Ånge IF
- Full name: Ånge IF Idrottsförening
- Founded: 1 October 1980; 45 years ago
- Ground: Ånge Idrottsplats Ånge Sweden
- Capacity: 1,000
- Coach: Anders Strandlund
- League: Division 5 Medelpad
| Home colours | Away colours |

= Ånge IF =

Swedish football club

Ånge IF is a Swedish football club located in Ånge.

== Background ==
Ånge IF currently plays in Division 5 which is the seventh tier of Swedish football. They play their home matches at the Ånge Idrottsplats in Ånge.

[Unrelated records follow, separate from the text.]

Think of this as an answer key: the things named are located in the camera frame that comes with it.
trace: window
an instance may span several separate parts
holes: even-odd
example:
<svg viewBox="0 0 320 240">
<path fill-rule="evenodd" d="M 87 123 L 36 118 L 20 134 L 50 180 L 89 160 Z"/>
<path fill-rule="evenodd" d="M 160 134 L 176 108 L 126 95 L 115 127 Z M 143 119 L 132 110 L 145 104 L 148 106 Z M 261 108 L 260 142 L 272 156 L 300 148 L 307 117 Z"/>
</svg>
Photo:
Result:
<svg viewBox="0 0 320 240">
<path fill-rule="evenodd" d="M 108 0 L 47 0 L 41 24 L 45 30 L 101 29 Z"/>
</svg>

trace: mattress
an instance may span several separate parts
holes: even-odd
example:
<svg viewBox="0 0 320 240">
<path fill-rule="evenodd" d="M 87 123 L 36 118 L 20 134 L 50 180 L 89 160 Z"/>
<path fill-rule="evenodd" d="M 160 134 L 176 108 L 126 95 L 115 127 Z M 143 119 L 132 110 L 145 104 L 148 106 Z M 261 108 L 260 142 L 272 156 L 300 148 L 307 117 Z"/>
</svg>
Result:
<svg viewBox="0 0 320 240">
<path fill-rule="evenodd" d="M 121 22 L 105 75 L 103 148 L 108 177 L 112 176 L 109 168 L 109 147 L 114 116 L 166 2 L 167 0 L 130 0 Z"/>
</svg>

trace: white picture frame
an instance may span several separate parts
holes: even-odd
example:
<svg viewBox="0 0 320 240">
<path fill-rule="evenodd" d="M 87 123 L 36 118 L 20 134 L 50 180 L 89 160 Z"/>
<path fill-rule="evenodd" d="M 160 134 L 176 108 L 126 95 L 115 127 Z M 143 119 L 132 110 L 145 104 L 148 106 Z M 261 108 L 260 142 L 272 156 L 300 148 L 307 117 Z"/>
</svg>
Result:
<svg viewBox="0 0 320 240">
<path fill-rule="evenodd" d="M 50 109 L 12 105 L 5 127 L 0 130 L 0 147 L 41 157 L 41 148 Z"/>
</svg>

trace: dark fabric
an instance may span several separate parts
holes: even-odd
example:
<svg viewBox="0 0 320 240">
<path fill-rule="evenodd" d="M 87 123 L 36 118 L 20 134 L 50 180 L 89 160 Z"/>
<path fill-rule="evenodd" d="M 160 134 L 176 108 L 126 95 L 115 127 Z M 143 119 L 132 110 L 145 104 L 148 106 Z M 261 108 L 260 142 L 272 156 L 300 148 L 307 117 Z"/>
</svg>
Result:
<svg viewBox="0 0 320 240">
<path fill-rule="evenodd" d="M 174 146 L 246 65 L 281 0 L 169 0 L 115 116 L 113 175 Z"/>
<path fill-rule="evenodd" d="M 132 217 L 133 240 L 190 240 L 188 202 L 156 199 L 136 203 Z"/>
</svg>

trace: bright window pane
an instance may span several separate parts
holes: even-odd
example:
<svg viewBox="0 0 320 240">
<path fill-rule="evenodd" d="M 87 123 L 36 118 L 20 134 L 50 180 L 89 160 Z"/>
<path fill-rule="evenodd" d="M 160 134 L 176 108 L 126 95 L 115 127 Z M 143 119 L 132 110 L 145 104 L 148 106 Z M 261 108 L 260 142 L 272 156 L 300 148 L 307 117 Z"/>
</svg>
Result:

The club is affiliated to Medelpads Fotbollförbund.

== Season to season ==

| Season | Level | Division | Section | Position | Movements |
|---|---|---|---|---|---|
| 1999 | Tier 6 | Division 5 | Medelpad | 2nd | Promoted |
| 2000 | Tier 5 | Division 4 | Medelpad | 9th |  |
| 2001 | Tier 5 | Division 4 | Medelpad | 12th | Relegated |
| 2002 | Tier 6 | Division 5 | Medelpad | 10th |  |
| 2003 | Tier 6 | Division 5 | Medelpad | 10th |  |
| 2004 | Tier 6 | Division 5 | Medelpad | 12th |  |
| 2005 | Tier 6 | Division 5 | Medelpad | 7th |  |
| 2006* | Tier 7 | Division 5 | Medelpad | 4th | Promoted |
| 2007 | Tier 6 | Division 4 | Medelpad | 4th |  |
| 2008 | Tier 6 | Division 4 | Medelpad | 4th |  |
| 2009 | Tier 6 | Division 4 | Medelpad | 6th |  |
| 2010 | Tier 6 | Division 4 | Medelpad | 2nd | Promotion Playoffs |
| 2011 | Tier 6 | Division 4 | Medelpad | 1st | Promotion Playoffs – Promoted |
| 2012 | Tier 5 | Division 3 | Förbundsserie | 3rd |  |
| 2013 | Tier 5 | Division 3 | Förbundsserie | 1st | Promoted |
| 2014 | Tier 4 | Division 2 | Norrland | 5th |  |
| 2015 | Tier 4 | Division 2 | Norrland | 3rd |  |
| 2016 | Tier 4 | Division 2 | Norrland | 14th | Relegated |
| 2017 | Tier 8 | Division 6 | Medelpad | 7th | Chose to move down from Division 3 due to lack of players |
| 2018 | Tier 7 | Division 5 | Medelpad | 6th |  |

- League restructuring in 2006 resulted in a new division being created at Tier 3 and subsequent divisions dropping a level.